Bientôt quarante ans. Sauf accident ou maladie qui hâterait la traversée, et compte tenu de l'espérance de vie moyenne par chez nous, je crois pouvoir raisonnablement supposer que je suis à égale distance des deux rives.

Pourtant, j'ai l'impression de seulement commencer à profiter du voyage. C'est qu'auparavant, piètre capitaine que j'étais, je menais ma barque d'une main de fer. Sans cesse en alerte, à lutter contre les éléments, à m'inquiéter outre mesure des récifs (parfois imaginaires) affleurant sous la surface, à craindre exagérément la proximité des autres embarcations, à paniquer au moindre signe de fatigue de mon navire, je m'épuisais vite, je vivais à peine. En pure perte d'ailleurs, puisque ce qui-vive permanent ne me permettait même pas d'éviter mieux que d'autres les écueils.

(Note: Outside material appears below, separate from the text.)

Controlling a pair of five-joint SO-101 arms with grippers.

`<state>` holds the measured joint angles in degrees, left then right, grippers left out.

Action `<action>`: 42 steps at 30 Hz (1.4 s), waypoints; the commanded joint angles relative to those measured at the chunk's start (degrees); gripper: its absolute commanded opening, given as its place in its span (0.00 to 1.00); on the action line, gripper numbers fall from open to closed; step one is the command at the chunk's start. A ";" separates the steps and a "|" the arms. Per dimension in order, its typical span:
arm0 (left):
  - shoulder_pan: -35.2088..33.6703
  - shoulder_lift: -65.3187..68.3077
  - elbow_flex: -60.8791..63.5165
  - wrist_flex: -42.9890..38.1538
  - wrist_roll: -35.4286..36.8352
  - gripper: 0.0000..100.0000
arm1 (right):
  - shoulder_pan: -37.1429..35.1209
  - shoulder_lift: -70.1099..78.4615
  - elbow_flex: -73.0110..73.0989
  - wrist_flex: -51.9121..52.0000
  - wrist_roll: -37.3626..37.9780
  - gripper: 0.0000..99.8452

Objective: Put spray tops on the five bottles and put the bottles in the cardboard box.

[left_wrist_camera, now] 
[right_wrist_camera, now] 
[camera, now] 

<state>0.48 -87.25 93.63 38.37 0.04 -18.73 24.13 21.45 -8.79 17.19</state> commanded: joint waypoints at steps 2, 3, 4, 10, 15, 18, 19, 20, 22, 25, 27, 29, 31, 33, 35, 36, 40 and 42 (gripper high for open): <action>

En 2006, je comprends enfin qu'en pleine tempête, il vaut mieux laisser filer, quitte à être emporté dans une direction inattendue, plutôt que lutter contre la houle et risquer de casser le navire. Et la traversée devient tellement plus agréable ! Oh bien sûr, j'ai encore de bonnes raisons de ne pas me sentir tout à fait à l'aise. Des amis très chers naviguent désormais loin de moi, Latone parce qu'elle m'en veut encore de mes maladresses passées, Bacchus parce qu'il a définitivement sombré dans l'alcool, Uranus parce qu'il a dû s'expatrier à l'étranger. Mes parents ne s'habituent pas à l'idée qu'ils ne deviendront jamais grands-parents - et si je leur refuse ce plaisir, ce n'est pas uniquement parce que je suis un garçon qui aime les garçons (enfin surtout un garçon, le beau Priape) et que ça complique singulièrement la reproduction, c'est aussi parce que je suis intimement persuadé qu'élever un enfant est totalement hors de ma portée. Mon patron Crepitus m'insupporte par son incompétence, au point de rendre pénible un boulot pourtant passionnant. Ma situation financière n'est pas glorieuse et surtout, je n'ai aucun espoir de la voir s'améliorer à moyen terme. Mais malgré tout, je gère. Ou plutôt non, je ne gère plus : je laisse aller, et je m'en porte étonnamment bien.

Zen. Enfin.

Bientôt quarante ans. A égale distance des deux rives, le moment est idéal pour se poser un peu et jeter un oeil en arrière.